Determining Thread Safety in Unit Tests

I frequently write unit tests to prove that some set of code is thread safe. Usually, I write these tests in response to a bug found in production. In this case, the purpose of the test is demonstrate that the bug is replicated (test fails), and that the new code fixes the threading problem (test passes), and then acts as a regression test for future releases.

Most of the tests thread safety tests I've written test a thread race condition, but some also test for thread deadlocks.

Proactively unit testing that code is thread safe is a little more tricky. Not because the unit test is more difficult to write, but because you have to do solid analysis to determine (guess, really,) what might be thread unsafe. If your analysis is correct, then you should be able to write a test that fails until you make the code thread safe.

When testing for a thread race condition, my tests almost always follow the same pattern: (this is pseudocode)

bool failed = false;
int iterations = 100;

// threads interact with some object - either 
Thread thread1 = new Thread(new ThreadStart(delegate() {
   for (int i=0; i<iterations; i++) {
     doSomething(); // call unsafe code
     // check that object is not out of synch due to other thread
     if (bad()) {
       failed = true;
     }
   }
}));
Thread thread2 = new Thread(new ThreadStart(delegate() {
   for (int i=0; i<iterations; i++) {
     doSomething(); // call unsafe code
     // check that object is not out of synch due to other thread
     if (bad()) {
       failed = true;
     }
   }
}));

thread1.Start();
thread2.Start();
thread1.Join();
thread2.Join();
Assert.IsFalse(failed, "code was thread safe");

Proving that something is thread safe is tricky - probably halting-problem hard.

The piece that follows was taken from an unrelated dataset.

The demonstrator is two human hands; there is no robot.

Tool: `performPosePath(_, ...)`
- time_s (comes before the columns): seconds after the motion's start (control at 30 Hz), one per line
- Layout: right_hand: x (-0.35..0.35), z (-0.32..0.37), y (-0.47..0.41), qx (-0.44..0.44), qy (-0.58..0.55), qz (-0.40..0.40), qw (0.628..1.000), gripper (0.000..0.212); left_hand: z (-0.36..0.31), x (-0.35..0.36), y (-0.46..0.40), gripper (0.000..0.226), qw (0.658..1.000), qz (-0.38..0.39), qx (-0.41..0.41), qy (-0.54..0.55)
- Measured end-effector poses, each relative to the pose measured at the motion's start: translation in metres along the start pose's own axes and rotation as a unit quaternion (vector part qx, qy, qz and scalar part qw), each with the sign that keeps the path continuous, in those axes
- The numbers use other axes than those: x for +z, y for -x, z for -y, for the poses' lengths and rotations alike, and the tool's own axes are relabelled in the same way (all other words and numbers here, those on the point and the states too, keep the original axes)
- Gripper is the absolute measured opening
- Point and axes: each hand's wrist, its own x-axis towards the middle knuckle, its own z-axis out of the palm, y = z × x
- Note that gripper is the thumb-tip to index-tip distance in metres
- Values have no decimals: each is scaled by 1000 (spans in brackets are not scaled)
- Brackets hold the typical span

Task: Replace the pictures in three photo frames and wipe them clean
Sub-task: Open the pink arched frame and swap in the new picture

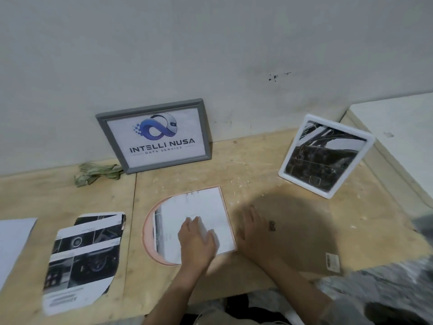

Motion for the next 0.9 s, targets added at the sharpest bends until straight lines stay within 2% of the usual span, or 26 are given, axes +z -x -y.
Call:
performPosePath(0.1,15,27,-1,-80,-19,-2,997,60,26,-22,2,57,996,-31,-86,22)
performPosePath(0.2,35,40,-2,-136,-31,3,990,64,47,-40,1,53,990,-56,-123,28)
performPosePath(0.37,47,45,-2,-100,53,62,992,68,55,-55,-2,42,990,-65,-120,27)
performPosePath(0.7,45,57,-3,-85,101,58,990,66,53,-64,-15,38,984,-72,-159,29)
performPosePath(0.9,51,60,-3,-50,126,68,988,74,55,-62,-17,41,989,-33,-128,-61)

You can show that a race condition is easy to produce, or that it is hard to produce. But not producing a race condition doesn't mean it isn't there.

But: my usual approach here (if I have reason to think a bit of code that should be thread-safe, isn't) is to spin up a lot of threads waiting behind a single ManualResetEvent. The last thread to get to the gate (using interlocked to count) is responsible for opening the gate so that all the threads hit the system at the same time (and already exist). Then they do the work and check for sane exit conditions. Then I repeat this process a large number of times. This is usually sufficient to reproduce a suspected thread-race, and show that it moves from "obviously broken" to "not broken in an obvious way" (which is crucially different to "not broken").

Also note: most code does not have to be thread-safe.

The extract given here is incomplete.